Finanças
Fim da escala 6x1: Motta encaminha PEC à comissão da Câmara
Proposta sobre redução da jornada de trabalho começa a tramitar na Câmara
A Proposta de Emenda à Constituição (PEC) que propõe a redução da jornada de trabalho e o fim da escala 6x1 avançou mais uma etapa na Câmara dos Deputados. Nesta segunda-feira (9), o presidente da Casa, Hugo Motta (Republicanos-PB), encaminhou o texto à Comissão de Constituição e Justiça (CCJ). A informação foi divulgada pela assessoria de imprensa do parlamentar, embora a tramitação ainda não conste formalmente no sistema da Câmara.
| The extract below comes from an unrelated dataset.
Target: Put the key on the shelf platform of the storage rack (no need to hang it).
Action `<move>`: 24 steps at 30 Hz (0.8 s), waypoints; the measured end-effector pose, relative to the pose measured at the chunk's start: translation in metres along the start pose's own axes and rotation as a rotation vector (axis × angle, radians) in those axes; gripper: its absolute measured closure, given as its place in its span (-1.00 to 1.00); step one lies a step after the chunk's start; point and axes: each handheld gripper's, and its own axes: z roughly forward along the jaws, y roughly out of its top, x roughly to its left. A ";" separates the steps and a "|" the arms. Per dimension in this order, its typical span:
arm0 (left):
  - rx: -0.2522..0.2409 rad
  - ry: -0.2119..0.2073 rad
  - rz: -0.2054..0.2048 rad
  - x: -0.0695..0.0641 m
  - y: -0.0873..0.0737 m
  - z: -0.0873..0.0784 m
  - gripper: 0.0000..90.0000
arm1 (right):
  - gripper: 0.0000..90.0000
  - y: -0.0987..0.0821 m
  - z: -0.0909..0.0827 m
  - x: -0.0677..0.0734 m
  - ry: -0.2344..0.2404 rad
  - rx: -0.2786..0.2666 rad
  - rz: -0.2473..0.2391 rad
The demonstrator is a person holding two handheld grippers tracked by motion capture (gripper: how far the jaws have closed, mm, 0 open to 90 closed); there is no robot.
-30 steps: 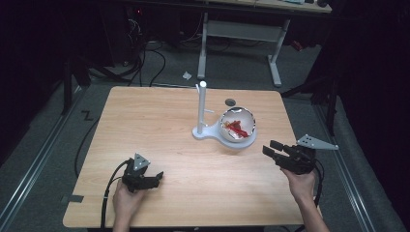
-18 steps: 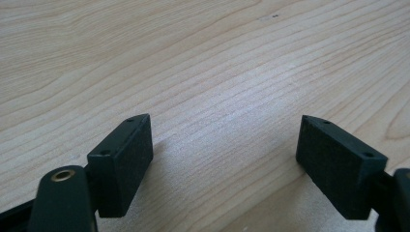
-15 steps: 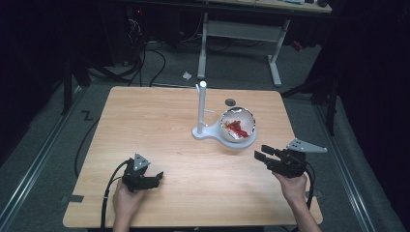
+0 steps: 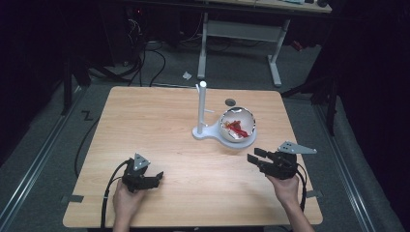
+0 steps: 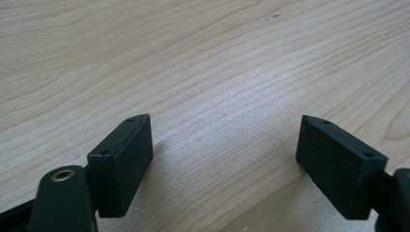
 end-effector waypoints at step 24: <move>0.001 0.000 0.002 0.000 0.000 0.000 -0.53 | 0.16 -0.018 0.025 0.006 0.016 0.039 -0.005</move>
O envio da proposta à CCJ representa um novo capítulo na discussão do tema, que ganha destaque em meio ao esforço da Mesa Diretora em pautar assuntos de forte apelo popular, especialmente em períodos pré-eleitorais. No ano passado, Motta já havia priorizado debates de interesse público, buscando reverter críticas relacionadas à tramitação de temas polêmicos, como a anistia e a chamada PEC da Blindagem.
Segundo a equipe do presidente da Câmara, a PEC reúne sugestões apresentadas pela deputada Érika Hilton (PSOL-SP) e pelo deputado Reginaldo Lopes (PT-MG). Ambos defendem alterações na Constituição para permitir a redução da jornada semanal de trabalho, substituindo o atual modelo de seis dias trabalhados para um de descanso.
Em suas redes sociais, Motta afirmou que o Parlamento irá "ouvir todos os setores com equilíbrio e responsabilidade para entregar a melhor lei para os brasileiros". Ele ressaltou ainda que "o mundo avançou, principalmente na área tecnológica, e o Brasil não pode ficar para trás".
Em nota oficial, Motta reforçou a necessidade de cautela no debate: “É uma pauta histórica da classe trabalhadora, que precisa ser debatida com responsabilidade, ouvindo todos os setores e considerando os impactos na economia”.
Após a análise de admissibilidade na CCJ — etapa que verifica se a proposta respeita os limites constitucionais —, o texto seguirá para uma comissão especial, responsável por discutir o mérito da mudança. Só então a PEC poderá ser apreciada no plenário da Câmara, onde precisará do apoio de pelo menos 308 deputados em dois turnos de votação.
A discussão sobre o fim da escala 6x1 mobiliza centrais sindicais e parlamentares da base governista, mas enfrenta resistência de setores empresariais, que alertam para possíveis impactos sobre custos e produtividade. O avanço da proposta ocorre em um contexto de maior engajamento do Congresso em pautas de forte repercussão social, às vésperas do ciclo eleitoral de 2026.